Timeshare Presentation For Free Gifts Scam: How It Works

Do you have any advice on how to sell my timeshare and not being scammed? This was the first question our reader Ashley from Chicago asked when sent us a scary email a few days ago. "I want to sell my timeshare", she said, "but I cannot trust anybody anymore". We're talking about the Timeshare Presentation For Free Gifts scam, which adds to the list of other related schemes, such as the Timeshare Resale or Timeshare Offer. Let's dive it.

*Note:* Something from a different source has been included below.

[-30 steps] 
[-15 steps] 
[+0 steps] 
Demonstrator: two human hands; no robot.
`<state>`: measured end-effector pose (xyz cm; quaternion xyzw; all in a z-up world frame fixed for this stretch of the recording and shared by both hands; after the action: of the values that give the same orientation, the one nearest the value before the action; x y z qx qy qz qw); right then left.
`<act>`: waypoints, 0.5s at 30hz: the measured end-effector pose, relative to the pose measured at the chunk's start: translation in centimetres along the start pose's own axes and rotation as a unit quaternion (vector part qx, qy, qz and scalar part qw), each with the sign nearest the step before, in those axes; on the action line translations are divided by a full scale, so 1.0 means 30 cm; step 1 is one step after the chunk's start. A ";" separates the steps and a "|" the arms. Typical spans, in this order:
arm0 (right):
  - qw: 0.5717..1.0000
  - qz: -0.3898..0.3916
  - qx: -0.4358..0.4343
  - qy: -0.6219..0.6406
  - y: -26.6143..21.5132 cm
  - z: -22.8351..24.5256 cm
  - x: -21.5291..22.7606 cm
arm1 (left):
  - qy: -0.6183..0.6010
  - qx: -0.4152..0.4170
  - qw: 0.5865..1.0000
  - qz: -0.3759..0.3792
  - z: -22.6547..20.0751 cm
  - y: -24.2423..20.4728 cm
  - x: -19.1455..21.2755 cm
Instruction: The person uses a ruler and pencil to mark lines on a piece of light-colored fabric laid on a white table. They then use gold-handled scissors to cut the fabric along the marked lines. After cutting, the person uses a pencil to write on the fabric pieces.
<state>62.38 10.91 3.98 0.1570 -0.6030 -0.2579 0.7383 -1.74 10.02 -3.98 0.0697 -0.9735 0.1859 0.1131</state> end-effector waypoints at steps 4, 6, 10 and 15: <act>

Imagine this scenario: you travel to Mexico, Jamaica, Cuba, the Dominican Republic, Las Vegas, or any other exotic destination. As you come out of the airport terminal a gentleman approaches you and says that you have a free ride to your hotel. Interested, you ask if you have to pay any other fees. "No", he says, then continues:

timeshare presentation for free gifts


"It's just a promotional things we do today. We want to invite you to visit our new hotel tomorrow, for an hour or so. The hotel has been built this year and we're trying to promote it by bringing people in and share its beauty. Please come and check it out. That's all. So yes, the ride is free". Tempting, right? So how does the scam work?

Watch the video below to see the Timeshare Presentation Scam exposed:

Timeshare Presentation Exposed Video

The agent at the airport says he wants to make sure you're not scamming him by not showing up the next day just to take advantage of the free ride. You understand and agree to commit somehow. He asks for your credit card number, but he shows you his badge, ID, and any other personal documents to make you feel safe that they are a legitimate business. That's not all.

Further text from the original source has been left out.